TASK TO COMPLETE: Could you restate word for word every line from the one containing "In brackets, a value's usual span" to the end of the data below, pictures excluded?

ENTRIES SUPPLIED:
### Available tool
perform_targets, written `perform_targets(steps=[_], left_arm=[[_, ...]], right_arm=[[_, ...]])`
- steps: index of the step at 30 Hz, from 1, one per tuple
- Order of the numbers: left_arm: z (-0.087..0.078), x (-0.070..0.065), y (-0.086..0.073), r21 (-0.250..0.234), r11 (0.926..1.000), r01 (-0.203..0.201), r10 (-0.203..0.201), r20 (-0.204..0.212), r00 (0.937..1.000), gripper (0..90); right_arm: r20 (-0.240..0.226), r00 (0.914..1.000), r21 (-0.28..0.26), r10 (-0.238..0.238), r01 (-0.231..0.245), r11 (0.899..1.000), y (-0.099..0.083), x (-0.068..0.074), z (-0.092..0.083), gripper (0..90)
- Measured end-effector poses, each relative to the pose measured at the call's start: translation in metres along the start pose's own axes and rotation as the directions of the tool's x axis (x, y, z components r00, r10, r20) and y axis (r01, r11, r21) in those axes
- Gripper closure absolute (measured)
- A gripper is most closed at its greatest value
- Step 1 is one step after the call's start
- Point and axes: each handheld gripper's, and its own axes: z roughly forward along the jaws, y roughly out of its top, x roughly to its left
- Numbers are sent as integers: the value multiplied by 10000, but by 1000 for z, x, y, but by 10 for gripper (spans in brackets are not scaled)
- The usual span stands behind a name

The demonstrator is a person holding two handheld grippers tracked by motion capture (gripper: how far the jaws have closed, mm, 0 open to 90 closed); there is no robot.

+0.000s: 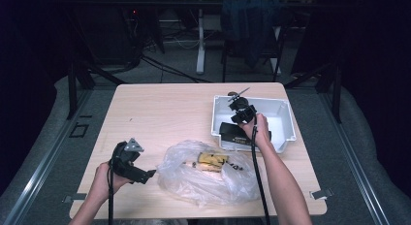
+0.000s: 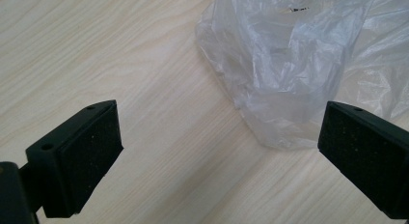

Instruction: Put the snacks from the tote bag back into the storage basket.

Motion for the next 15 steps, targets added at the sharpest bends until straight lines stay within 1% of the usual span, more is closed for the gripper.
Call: perform_targets(steps=[1,3,4,6,7,8,9,11,12,13,14,15], left_arm=[[0,0,0,12,10000,-8,8,-7,10000,15],[0,0,0,3,10000,-9,9,3,10000,16],[0,0,0,2,10000,-13,13,-10,10000,16],[1,-1,1,38,10000,-32,32,-12,10000,16],[1,-1,1,24,10000,-43,43,2,10000,16],[2,-1,1,10,10000,-86,86,20,10000,16],[2,-2,2,0,10000,-93,93,34,10000,16],[1,-3,2,41,9999,-133,133,12,9999,16],[1,-3,2,24,9999,-110,110,22,9999,16],[1,-3,2,31,9999,-102,102,13,9999,16],[2,-2,2,-5,10000,-80,80,33,10000,16],[1,-2,1,-11,10000,-79,79,26,10000,16]], right_arm=[[-62,10000,3,-24,24,10000,0,0,2,900],[-215,9996,232,-206,211,9995,0,2,2,900],[-287,9994,186,-172,177,9997,0,2,2,900],[-549,9978,296,-371,388,9988,0,3,1,900],[-596,9974,374,-409,432,9984,0,4,0,900],[-710,9969,267,-325,345,9990,-1,5,1,900],[-679,9967,402,-440,468,9981,-1,5,0,900],[-753,9962,503,-448,486,9976,-1,6,0,900],[-749,9951,694,-652,705,9951,-1,6,0,900],[-725,9961,512,-499,537,9972,-2,7,0,899],[-692,9966,495,-452,487,9976,-2,7,0,880],[-623,9972,422,-425,452,9981,-2,6,-2,835]])
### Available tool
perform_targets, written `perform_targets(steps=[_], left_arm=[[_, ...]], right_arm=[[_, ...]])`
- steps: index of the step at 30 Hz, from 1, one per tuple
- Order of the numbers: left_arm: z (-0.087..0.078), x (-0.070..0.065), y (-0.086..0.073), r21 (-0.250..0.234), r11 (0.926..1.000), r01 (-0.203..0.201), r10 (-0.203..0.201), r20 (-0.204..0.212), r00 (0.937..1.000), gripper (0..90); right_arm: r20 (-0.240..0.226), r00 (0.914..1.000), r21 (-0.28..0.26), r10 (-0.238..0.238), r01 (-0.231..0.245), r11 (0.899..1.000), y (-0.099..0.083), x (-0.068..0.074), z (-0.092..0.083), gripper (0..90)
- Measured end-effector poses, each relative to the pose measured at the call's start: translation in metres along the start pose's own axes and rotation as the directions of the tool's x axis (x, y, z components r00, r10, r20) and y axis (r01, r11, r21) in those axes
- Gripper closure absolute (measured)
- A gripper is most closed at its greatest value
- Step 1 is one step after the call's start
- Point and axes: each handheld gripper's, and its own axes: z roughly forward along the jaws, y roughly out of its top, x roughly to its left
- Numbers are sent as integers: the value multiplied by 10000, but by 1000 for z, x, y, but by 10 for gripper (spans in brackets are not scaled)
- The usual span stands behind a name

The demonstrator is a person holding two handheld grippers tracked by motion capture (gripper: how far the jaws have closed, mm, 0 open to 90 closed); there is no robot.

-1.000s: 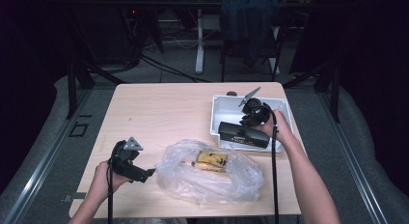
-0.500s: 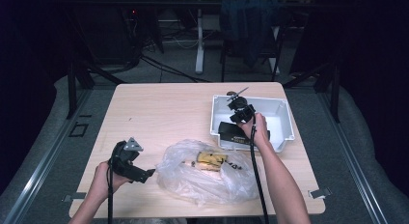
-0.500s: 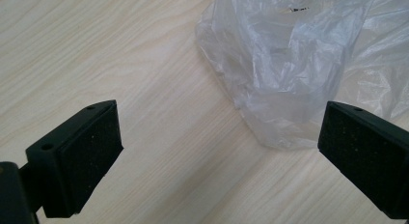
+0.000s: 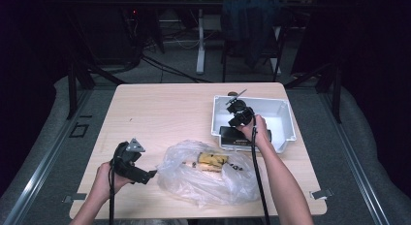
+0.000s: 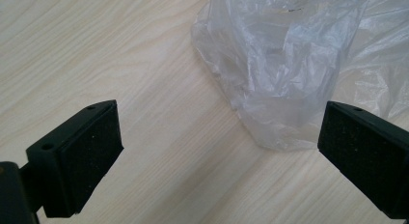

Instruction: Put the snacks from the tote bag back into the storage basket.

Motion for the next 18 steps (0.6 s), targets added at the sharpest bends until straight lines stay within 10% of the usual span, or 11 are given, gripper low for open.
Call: perform_targets(steps=[18], left_arm=[[-1,0,1,-24,10000,-38,38,-119,9999,15]], right_arm=[[321,9958,-1802,863,-791,9804,-39,6,-108,255]])
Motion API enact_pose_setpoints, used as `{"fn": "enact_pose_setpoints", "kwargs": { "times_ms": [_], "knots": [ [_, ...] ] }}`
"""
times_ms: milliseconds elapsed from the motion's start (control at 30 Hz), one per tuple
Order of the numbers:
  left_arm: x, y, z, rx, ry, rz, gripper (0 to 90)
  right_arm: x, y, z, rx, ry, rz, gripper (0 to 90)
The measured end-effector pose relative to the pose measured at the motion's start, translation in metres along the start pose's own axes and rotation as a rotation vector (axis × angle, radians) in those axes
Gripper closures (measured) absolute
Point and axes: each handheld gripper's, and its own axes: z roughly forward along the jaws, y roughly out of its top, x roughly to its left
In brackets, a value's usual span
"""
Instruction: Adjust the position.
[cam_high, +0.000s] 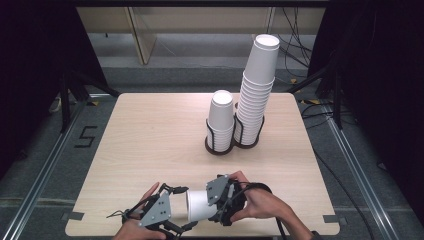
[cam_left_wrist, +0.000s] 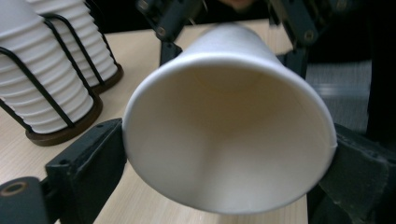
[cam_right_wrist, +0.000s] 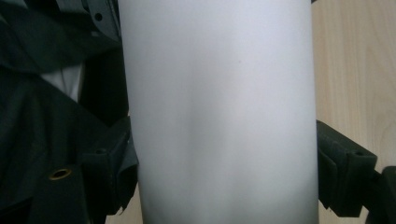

EXERCISE OUTPUT:
In brackets, a value's usual span
"""
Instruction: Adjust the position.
[cam_high, +0.000s] 
[cam_left_wrist, +0.000s] 
[cam_right_wrist, +0.000s] 

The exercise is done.